═══ Data extracts ═══
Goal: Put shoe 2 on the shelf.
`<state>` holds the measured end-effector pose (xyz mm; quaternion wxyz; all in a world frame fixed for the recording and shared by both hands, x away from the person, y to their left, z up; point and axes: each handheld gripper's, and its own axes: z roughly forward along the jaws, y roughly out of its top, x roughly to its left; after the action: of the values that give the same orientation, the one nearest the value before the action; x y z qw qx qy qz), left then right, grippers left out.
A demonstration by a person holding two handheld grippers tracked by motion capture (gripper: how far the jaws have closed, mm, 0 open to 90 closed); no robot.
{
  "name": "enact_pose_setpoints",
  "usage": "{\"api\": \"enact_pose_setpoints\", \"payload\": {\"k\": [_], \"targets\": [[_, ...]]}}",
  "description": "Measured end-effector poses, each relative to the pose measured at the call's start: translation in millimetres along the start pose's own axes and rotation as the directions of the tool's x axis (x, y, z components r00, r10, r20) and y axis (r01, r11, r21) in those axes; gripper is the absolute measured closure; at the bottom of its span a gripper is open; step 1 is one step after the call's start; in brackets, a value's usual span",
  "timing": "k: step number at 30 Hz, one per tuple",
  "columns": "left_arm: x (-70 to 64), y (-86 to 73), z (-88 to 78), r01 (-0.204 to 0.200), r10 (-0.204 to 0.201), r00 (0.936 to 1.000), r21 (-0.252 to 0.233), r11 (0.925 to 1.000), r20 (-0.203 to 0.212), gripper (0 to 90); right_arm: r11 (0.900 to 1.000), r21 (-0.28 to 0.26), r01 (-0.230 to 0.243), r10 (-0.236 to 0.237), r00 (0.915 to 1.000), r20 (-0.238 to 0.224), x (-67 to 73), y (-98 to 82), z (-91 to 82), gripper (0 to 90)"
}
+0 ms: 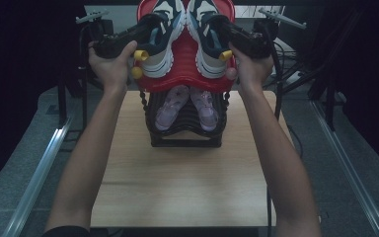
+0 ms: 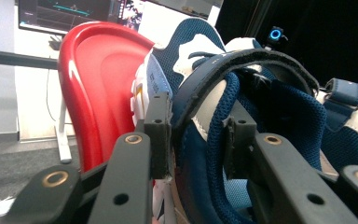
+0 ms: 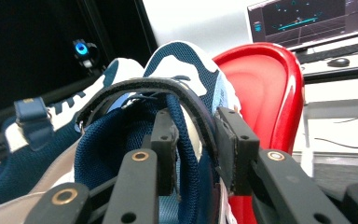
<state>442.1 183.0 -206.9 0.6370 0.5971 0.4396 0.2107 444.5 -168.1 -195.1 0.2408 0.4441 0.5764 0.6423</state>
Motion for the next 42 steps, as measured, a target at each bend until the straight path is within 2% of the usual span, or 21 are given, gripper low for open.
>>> {"api": "enact_pose_setpoints", "payload": {"k": [3,6,10,13,18,28,31,35,42], "targets": [[1.0,-8.6,4.6,0.002,-0.002,1.0000,0.014,0.9999,0.004,66.8,0.999,0.024,0.036,-0.036,0.9994,0.004,2.4,-4.3,6.4,67.1],[2.9,-10.5,5.9,0.011,-0.012,0.9984,0.014,0.9998,0.056,59.6,0.999,0.039,0.029,-0.028,0.9991,-0.032,1.7,-6.3,9.9,61.7],[4.1,-6.6,1.0,0.012,-0.012,0.9974,0.006,0.9999,0.070,50.5,0.999,0.046,0.025,-0.022,0.9965,-0.081,-2.3,-5.7,10.3,52.7],[4.0,-5.5,-2.7,0.006,-0.006,0.9975,0.003,1.0000,0.071,49.7,0.999,0.053,0.005,0.001,0.9934,-0.115,-6.5,-6.0,9.9,47.3],[3.5,-6.3,-7.9,0.011,-0.011,0.9969,0.003,0.9999,0.078,49.1,0.999,0.041,-0.004,0.009,0.9916,-0.129,-12.5,-7.2,2.6,42.8],[7.7,-6.7,-26.6,0.003,-0.002,0.9967,-0.010,0.9999,0.081,48.8,1.000,-0.017,-0.003,0.000,0.9867,-0.163,-18.9,-7.0,-23.4,43.4],[8.5,-8.1,-31.8,-0.004,0.005,0.9967,-0.013,0.9999,0.081,48.6,0.999,-0.025,0.024,-0.028,0.9855,-0.168,-19.7,-9.5,-30.7,45.2],[10.8,-8.9,-39.6,-0.007,0.009,0.9960,-0.015,0.9999,0.089,48.0,0.998,-0.052,0.034,-0.043,0.9807,-0.191,-22.1,-11.4,-38.4,45.9],[17.7,-12.0,-55.7,-0.015,0.015,0.9941,-0.006,0.9999,0.107,47.6,0.997,-0.058,0.050,-0.061,0.9759,-0.210,-26.7,-14.3,-50.3,46.6]]}}
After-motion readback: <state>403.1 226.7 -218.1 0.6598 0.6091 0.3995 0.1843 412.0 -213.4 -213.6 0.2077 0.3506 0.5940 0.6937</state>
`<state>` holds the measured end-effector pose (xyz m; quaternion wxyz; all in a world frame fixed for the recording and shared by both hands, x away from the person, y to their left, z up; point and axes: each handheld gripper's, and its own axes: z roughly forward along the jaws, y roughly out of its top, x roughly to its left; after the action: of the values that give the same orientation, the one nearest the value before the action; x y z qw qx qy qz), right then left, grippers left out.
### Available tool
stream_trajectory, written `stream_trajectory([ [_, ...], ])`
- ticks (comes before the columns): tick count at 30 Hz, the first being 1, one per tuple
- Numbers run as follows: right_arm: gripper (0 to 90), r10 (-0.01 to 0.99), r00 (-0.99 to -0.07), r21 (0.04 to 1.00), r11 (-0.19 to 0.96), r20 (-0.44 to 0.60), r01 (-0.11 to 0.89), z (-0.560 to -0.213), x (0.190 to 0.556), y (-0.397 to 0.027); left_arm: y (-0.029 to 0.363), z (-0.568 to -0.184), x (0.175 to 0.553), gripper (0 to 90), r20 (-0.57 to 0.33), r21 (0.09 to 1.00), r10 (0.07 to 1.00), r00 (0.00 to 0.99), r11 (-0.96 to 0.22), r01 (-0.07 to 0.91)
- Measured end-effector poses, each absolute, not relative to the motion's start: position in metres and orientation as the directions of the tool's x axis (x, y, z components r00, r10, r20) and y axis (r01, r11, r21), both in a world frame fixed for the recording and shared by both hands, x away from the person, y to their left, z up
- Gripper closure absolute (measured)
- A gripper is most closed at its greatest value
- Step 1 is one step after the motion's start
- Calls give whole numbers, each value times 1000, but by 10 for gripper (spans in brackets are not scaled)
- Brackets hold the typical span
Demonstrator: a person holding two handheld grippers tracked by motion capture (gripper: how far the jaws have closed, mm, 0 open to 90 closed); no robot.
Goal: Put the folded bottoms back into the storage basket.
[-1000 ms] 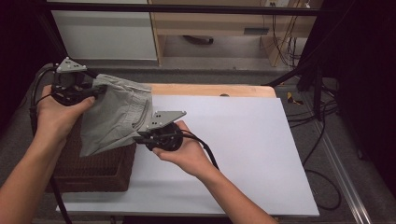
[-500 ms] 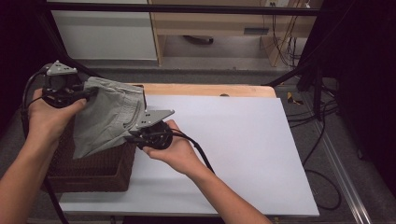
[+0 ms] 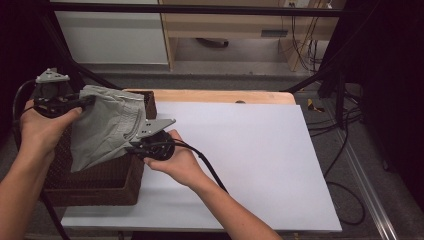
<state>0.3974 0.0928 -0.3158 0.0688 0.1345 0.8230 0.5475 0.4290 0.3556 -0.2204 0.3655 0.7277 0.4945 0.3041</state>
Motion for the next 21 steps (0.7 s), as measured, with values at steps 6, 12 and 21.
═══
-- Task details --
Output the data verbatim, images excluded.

-- Answer to this exercise --
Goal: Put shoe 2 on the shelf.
`<state>` holds the measured end-effector pose (xyz mm; quaternion wxyz; all in a world frame fixed for the recording and shared by both hands, x away from the person, y to their left, z up; point and axes: each handheld gripper's, and its own axes: z roughly forward along the jaws, y roughly out of its top, x roughly to its left; after the action: of the values that give the same orientation, the one nearest the value before the action; x y z qw qx qy qz), left then right, grippers left out.
A demonstration by a person holding two handheld grippers tracked by motion capture (gripper: how far the jaws have closed, mm, 0 open to 90 closed); no robot.
{
  "name": "enact_pose_setpoints",
  "usage": "{\"api\": \"enact_pose_setpoints\", \"payload\": {\"k\": [_], \"targets\": [[_, ...]]}}",
  "description": "Measured end-effector poses, each relative to the pose measured at the call's start: translation in millimetres along the start pose's own axes and rotation as the directions of the tool's x axis (x, y, z components r00, r10, r20) and y axis (r01, r11, r21) in those axes; gripper is the absolute measured closure; at the bottom of its span a gripper is open; step 1 is one step after the call's start; in brackets, a value's usual span",
  "timing": "k: step number at 30 Hz, one per tuple",
  "columns": "left_arm: x (-70 to 64), y (-86 to 73), z (-88 to 78), r01 (-0.204 to 0.200), r10 (-0.204 to 0.201), r00 (0.936 to 1.000), r21 (-0.252 to 0.233), r11 (0.925 to 1.000), r20 (-0.203 to 0.212), gripper (0 to 90); right_arm: r11 (0.900 to 1.000), r21 (-0.28 to 0.26), r01 (-0.230 to 0.243), r10 (-0.236 to 0.237), r00 (0.915 to 1.000), r20 (-0.238 to 0.224), x (-67 to 73), y (-98 to 82), z (-91 to 82), gripper (0 to 90)"
}
+0 ms: 
+0 ms: 
+0 ms: 
<state>442.1 183.0 -206.9 0.6370 0.5971 0.4396 0.2107 444.5 -168.1 -195.1 0.2408 0.4441 0.5764 0.6423</state>
Motion for the next 42 steps, as measured, a target at each bend until the straight path is within 2% of the usual span, or 21 are given, gripper low for open.
>>> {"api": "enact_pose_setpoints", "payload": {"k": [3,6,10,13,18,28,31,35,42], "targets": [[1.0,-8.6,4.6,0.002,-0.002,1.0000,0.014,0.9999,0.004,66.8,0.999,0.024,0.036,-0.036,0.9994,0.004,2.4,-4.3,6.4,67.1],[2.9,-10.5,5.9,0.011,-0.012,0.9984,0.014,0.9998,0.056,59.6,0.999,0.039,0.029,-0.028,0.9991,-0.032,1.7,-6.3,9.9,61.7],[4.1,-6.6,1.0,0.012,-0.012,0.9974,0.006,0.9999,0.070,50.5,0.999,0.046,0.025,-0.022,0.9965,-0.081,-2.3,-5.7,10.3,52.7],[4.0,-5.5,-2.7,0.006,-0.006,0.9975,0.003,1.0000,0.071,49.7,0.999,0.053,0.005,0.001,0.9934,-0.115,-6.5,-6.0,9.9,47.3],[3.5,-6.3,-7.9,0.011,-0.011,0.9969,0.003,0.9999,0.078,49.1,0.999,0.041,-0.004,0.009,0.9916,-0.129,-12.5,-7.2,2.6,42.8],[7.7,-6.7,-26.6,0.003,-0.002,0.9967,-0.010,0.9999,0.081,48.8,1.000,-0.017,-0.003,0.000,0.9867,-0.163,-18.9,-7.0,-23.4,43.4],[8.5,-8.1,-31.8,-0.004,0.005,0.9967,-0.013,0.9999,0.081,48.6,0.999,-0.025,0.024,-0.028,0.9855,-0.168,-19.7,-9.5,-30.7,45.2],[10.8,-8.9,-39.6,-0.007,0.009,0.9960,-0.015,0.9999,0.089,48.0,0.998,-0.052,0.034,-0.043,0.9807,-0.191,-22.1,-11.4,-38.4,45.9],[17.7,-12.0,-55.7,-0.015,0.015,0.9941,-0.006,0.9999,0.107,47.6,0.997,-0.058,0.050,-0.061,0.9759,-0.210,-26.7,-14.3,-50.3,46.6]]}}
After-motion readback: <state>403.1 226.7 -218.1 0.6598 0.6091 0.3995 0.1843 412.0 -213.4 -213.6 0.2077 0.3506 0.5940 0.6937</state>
`<state>` holds the measured end-effector pose (xyz m; quaternion wxyz; all in a world frame fixed for the recording and shared by both hands, x away from the person, y to their left, z up; point and axes: each handheld gripper's, and its own axes: z roughly forward along the jaws, y roughly out of its top, x roughly to its left; after the action: of the values that give the same orientation, the one nearest the value before the action; x y z qw qx qy qz), right then left, grippers left out.
### Available tool
stream_trajectory, written `stream_trajectory([ [_, ...], ])`
- ticks (comes before the columns): tick count at 30 Hz, the first being 1, one per tuple
- Numbers run as follows: right_arm: gripper (0 to 90), r10 (-0.01 to 0.99), r00 (-0.99 to -0.07), r21 (0.04 to 1.00), r11 (-0.19 to 0.96), r20 (-0.44 to 0.60), r01 (-0.11 to 0.89), z (-0.560 to -0.213), x (0.190 to 0.556), y (-0.397 to 0.027); left_arm: y (-0.029 to 0.363), z (-0.568 to -0.184), x (0.175 to 0.553), gripper (0 to 90), r20 (-0.57 to 0.33), r21 (0.09 to 1.00), r10 (0.07 to 1.00), r00 (0.00 to 0.99), r11 (-0.96 to 0.22), r01 (-0.07 to 0.91)
- Measured end-effector poses, each absolute, not relative to the motion's start: position in metres and orientation as the directions of the tool's x axis (x, y, z components r00, r10, r20) and y axis (r01, r11, r21), both in a world frame fixed for the recording and shared by both hands, x away from the person, y to their left, z up
- Gripper closure absolute (measured)
- A gripper is most closed at its greatest value
- Step 1 is one step after the motion's start
- Calls give whole numbers, each value times 1000, but by 10 for gripper (spans in brackets are not scaled)
- Brackets hold the typical span
Demonstrator: a person holding two handheld grippers tracked by motion capture (gripper: how far the jaws have closed, mm, 0 open to 90 closed); no robot.
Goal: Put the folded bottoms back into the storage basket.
[-1000 ms] 
[-500 ms] 
[+0 ms] 
<state>0.3974 0.0928 -0.3158 0.0688 0.1345 0.8230 0.5475 0.4290 0.3556 -0.2204 0.3655 0.7277 0.4945 0.3041</state>
Motion for the next 21 steps (0.7 s), as measured, with values at steps 6, 12 and 21.

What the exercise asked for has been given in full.